•    2)Possession et détention précaire

    Un détenteur précaire réalise l’élément matériel de la possession, le corpus. Par contre, il n’a pas l’animus, l’intention de se comporter en propriétaire. En réalité il exerce le corpus de la possession pour le compte de celui dont il reconnait le droit de propriété.

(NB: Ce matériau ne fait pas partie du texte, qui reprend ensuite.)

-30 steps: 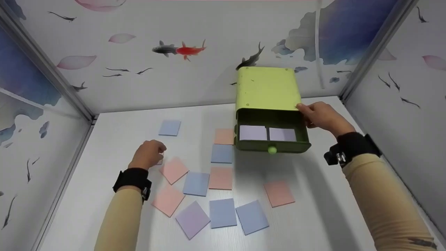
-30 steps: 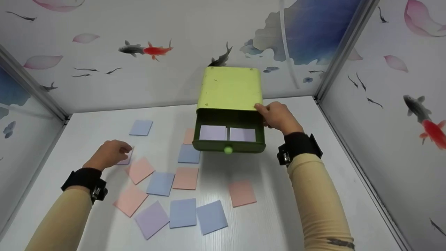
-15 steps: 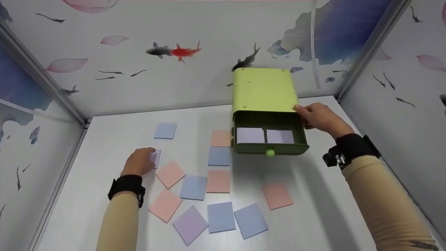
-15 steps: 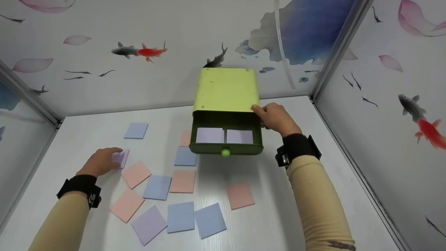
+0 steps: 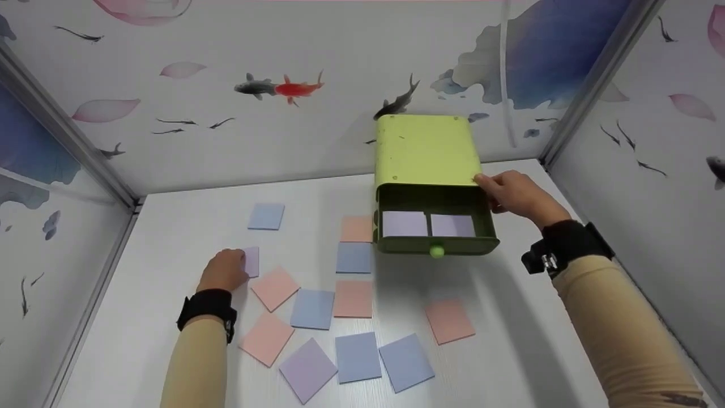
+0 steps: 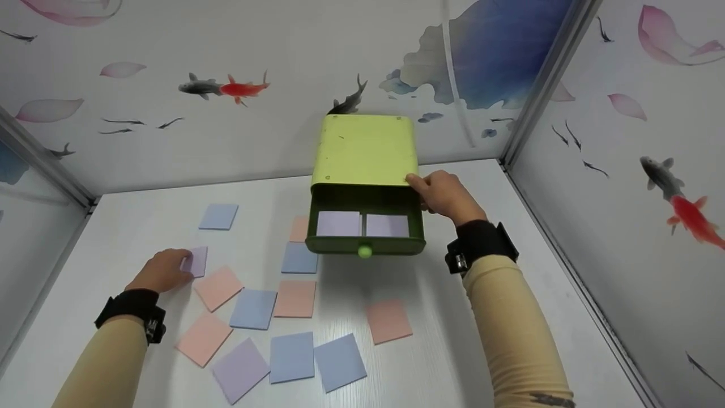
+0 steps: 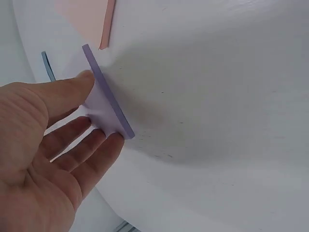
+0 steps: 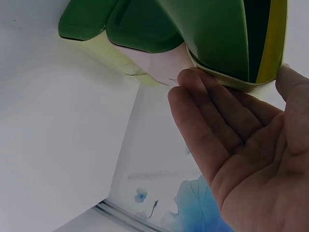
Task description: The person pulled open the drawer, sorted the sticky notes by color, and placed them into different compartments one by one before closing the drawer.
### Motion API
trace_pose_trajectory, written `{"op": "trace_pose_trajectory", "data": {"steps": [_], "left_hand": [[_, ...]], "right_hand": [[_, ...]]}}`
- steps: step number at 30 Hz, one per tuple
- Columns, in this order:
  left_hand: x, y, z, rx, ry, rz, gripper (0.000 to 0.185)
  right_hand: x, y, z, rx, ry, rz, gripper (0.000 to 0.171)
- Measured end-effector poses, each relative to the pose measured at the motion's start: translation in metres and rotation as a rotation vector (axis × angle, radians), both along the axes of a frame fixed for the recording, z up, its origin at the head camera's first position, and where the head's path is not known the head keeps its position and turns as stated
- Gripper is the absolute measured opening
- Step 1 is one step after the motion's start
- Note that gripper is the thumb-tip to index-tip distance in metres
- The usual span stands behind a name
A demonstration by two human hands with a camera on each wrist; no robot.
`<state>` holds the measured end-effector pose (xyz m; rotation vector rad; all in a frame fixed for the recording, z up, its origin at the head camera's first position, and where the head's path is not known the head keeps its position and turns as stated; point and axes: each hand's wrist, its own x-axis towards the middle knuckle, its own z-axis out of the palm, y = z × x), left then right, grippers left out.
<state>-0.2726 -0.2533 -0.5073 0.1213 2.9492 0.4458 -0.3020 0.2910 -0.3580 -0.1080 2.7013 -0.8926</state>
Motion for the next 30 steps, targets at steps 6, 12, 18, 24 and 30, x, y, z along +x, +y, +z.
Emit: {"op": "trace_pose_trajectory", "data": {"steps": [6,12,18,24,30], "left_hand": [[0.0009,0.0034,-0.0023,-0.039,-0.038,0.01,0.053],[0.0042,0.0015,0.0011,-0.072,-0.102,-0.022,0.059],[0.0058,-0.0019,0.0,-0.066,-0.12,-0.011,0.058],[0.0075,-0.0006,0.0003,-0.067,-0.086,0.03,0.062],[0.0095,0.0006,0.0058,-0.081,-0.027,0.054,0.058]], "right_hand": [[-0.0002,0.0004,-0.002,-0.013,-0.002,-0.001,0.065],[0.0,0.0011,-0.0032,-0.003,0.006,-0.001,0.064],[-0.0003,0.0004,-0.0021,-0.008,0.008,0.0,0.064],[0.0,0.0006,-0.0013,-0.012,0.006,-0.012,0.064],[-0.0019,0.0007,-0.002,-0.011,0.011,-0.02,0.064]]}}
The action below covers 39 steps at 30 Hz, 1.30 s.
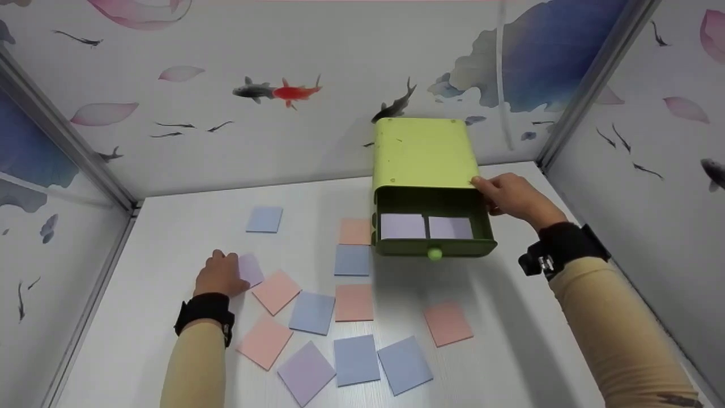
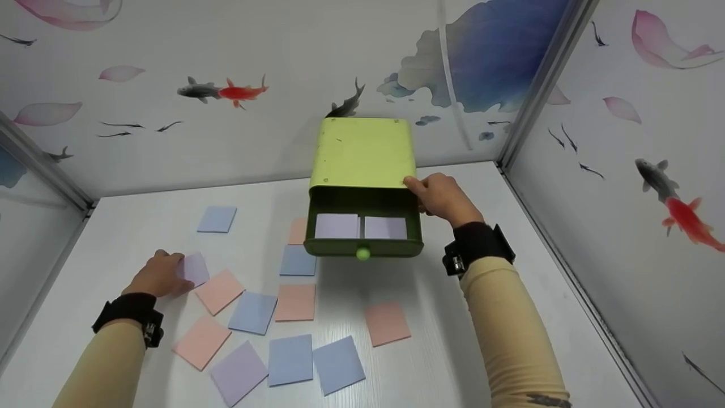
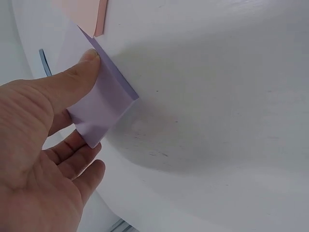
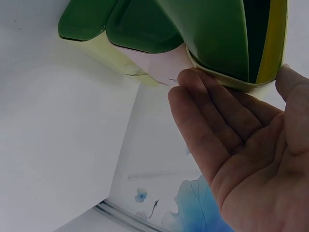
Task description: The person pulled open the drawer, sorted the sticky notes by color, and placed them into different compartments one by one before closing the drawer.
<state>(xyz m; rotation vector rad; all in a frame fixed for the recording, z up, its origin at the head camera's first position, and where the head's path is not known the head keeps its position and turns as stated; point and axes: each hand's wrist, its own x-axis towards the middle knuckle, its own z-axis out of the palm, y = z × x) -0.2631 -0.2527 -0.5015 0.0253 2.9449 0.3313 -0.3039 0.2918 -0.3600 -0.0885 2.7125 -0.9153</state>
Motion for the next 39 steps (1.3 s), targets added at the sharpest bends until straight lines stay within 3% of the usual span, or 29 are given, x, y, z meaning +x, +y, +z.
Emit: {"op": "trace_pose_trajectory", "data": {"steps": [6,17,29,39], "left_hand": [[-0.004,-0.002,-0.003,0.011,0.024,-0.003,0.06],[-0.009,-0.002,-0.004,-0.044,0.144,-0.029,0.028],[-0.01,0.0,0.01,0.009,0.196,0.01,0.02],[-0.009,0.002,0.036,0.001,0.16,0.005,0.025]], "right_hand": [[0.0,-0.001,0.0,0.002,-0.005,-0.011,0.065],[0.001,-0.003,0.0,0.002,-0.012,-0.008,0.064],[0.0,-0.001,0.001,0.016,-0.01,0.0,0.062],[0.001,-0.001,0.0,0.011,-0.019,-0.012,0.063]]}}
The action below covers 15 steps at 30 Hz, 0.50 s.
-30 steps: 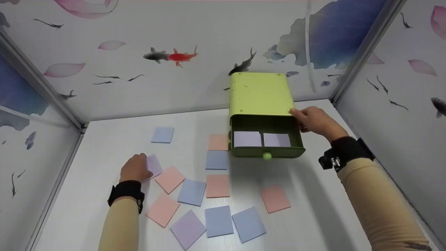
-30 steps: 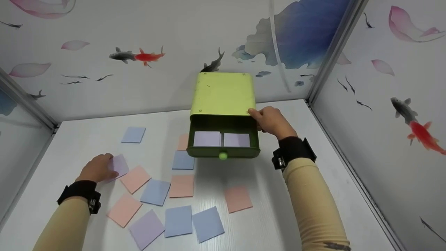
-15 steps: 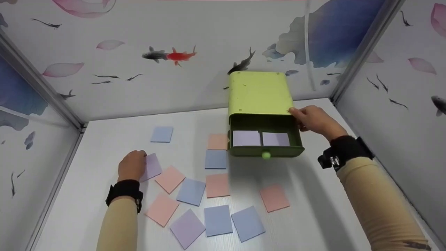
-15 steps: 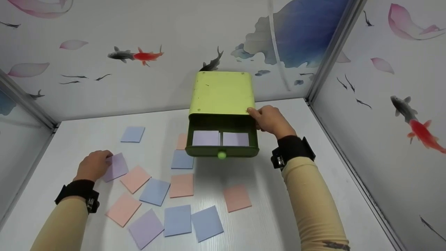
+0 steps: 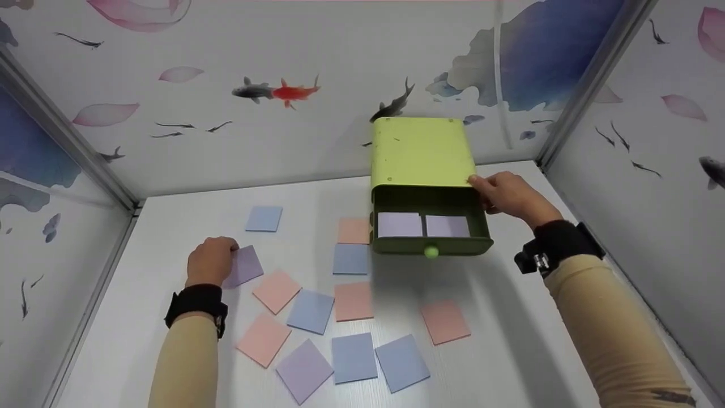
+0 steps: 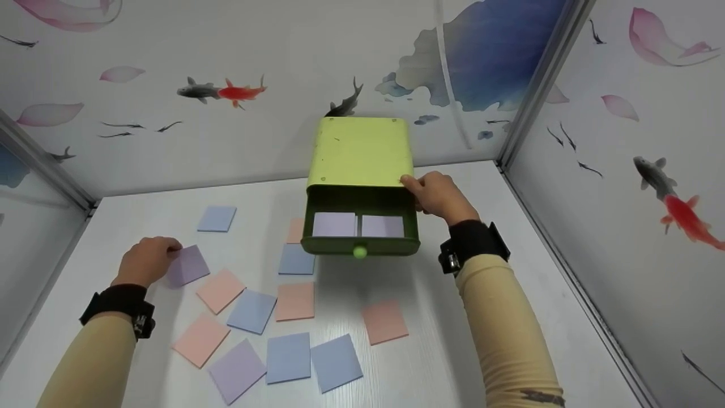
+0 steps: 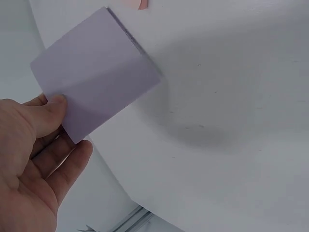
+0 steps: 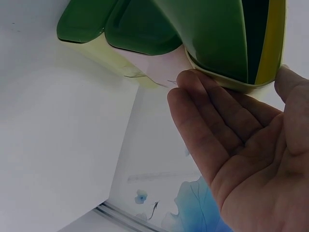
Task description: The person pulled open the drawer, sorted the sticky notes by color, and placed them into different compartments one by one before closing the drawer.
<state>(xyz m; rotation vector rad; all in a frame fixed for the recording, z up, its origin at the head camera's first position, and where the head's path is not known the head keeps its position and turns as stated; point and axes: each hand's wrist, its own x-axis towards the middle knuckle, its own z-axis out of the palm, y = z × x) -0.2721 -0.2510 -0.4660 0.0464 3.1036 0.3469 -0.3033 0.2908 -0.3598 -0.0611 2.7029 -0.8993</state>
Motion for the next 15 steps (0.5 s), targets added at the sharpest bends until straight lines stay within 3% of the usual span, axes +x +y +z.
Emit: {"op": "trace_pose_trajectory", "data": {"steps": [15], "left_hand": [[-0.002,0.009,0.027,0.027,0.029,-0.058,0.026]], "right_hand": [[0.001,0.0,0.001,-0.009,0.001,0.001,0.062]]}}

    Sont détenteurs précaires tous ceux qui détiennent la chose en vertu d’un titre qui démontre la propriété d’autrui. Il s’agit d’un titre qui les oblige à restituer ultérieurement la chose au propriétaire. L’article 2266 du code civil donne une liste non limitative des détenteurs : locataire, usufruitier, dépositaire… on peut y ajouter notamment l’emprunteur. Dans tous les cas, si le détenteur a dû passer un contrat avec le propriétaire pour obtenir le droit d’utiliser la chose, c’est qu’il reconnaissait son droit et que par conséquent il n’avait pas lui-même l’animus.

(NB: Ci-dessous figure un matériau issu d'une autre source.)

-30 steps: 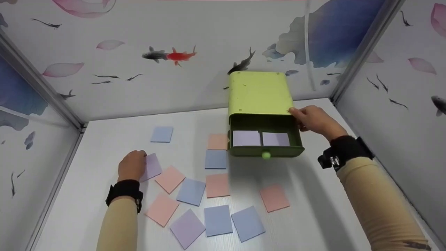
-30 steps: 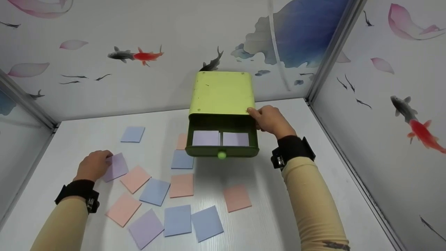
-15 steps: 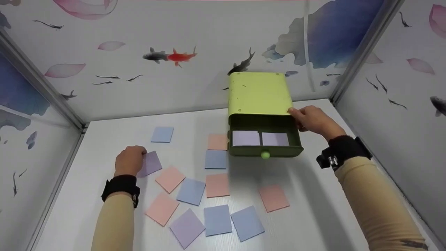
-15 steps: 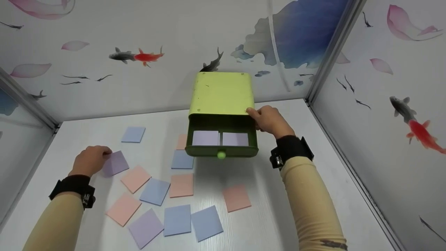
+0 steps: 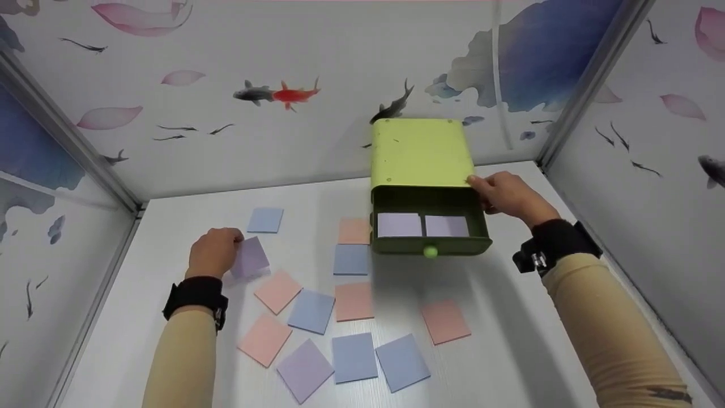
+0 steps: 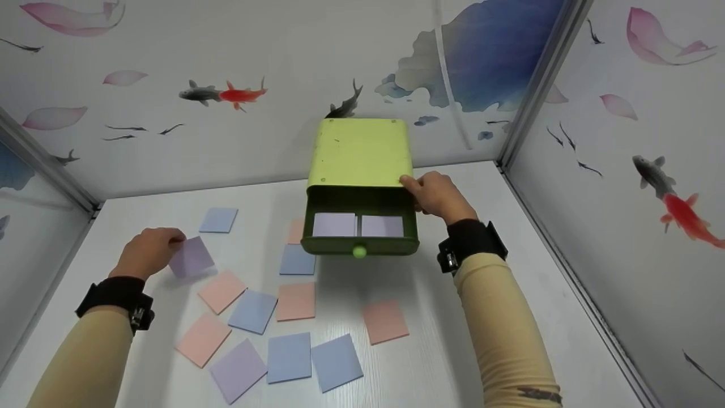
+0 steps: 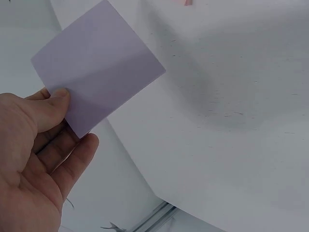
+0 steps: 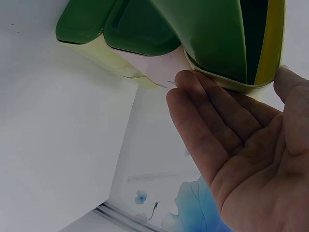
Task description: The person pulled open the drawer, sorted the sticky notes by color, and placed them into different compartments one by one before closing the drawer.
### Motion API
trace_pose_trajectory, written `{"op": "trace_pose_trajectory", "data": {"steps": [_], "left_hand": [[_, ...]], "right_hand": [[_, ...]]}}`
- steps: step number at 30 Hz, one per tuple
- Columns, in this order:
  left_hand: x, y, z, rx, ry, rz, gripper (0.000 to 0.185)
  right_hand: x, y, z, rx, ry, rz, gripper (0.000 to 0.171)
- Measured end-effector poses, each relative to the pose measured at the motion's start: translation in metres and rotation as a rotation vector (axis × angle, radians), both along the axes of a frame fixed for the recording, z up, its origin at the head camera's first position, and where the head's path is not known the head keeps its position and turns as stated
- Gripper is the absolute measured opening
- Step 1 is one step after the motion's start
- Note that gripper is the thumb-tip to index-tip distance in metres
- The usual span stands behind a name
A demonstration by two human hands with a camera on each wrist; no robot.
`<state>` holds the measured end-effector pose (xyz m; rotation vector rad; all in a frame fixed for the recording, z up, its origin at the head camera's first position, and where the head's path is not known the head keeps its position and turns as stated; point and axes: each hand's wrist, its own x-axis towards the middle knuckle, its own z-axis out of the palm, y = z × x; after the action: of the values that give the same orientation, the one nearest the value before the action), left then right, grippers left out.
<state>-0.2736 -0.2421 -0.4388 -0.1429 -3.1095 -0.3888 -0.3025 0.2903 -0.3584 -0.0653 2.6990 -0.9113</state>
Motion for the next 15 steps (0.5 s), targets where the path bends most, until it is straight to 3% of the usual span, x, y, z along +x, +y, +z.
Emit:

    Cependant, chaque fois qu’une personne exerce un pouvoir de fait sur une chose, elle est présumée possesseur (art. 2256 du code civil) ; c’est alors à celui qui conteste la possession de prouver que l’animus fait défaut. En pratique, il produira un contrat (bail, prêt, dépôt, etc.) démontrant que le prétendu possesseur a reconnu qu’il n’était pas propriétaire c’est-à-dire qu’il est détenteur précaire.

    Complétant la première présomption, l’article 2257 du code civil en pose une seconde : on est présumé avoir conservé, au cours de son occupation, l’intention que l’on avait à l’origine. S’il est établi que l’occupant d’une chose était locataire à l’origine, on présume qu’il l’est resté. Cette présomption tombe devant la preuve d’une interversion de titre (art. 2268 du code civil).

    Et la loi ne reconnait que deux manières d’intervertir son titre : par une cause venant d’un tiers (par exemple un locataire achète à une personne autre que le bailleur l’immeuble qu’il occupe ; l’acquisition est un titre nouveau provenant d’un tiers) et par la contradiction opposée au droit du propriétaire (par exemple, à l’expiration du bail le locataire se refuse à vider les lieux en invoquant le fait qu’il se considère comme propriétaire). On voit que les cas d’interversion de titre sont très rares en pratique.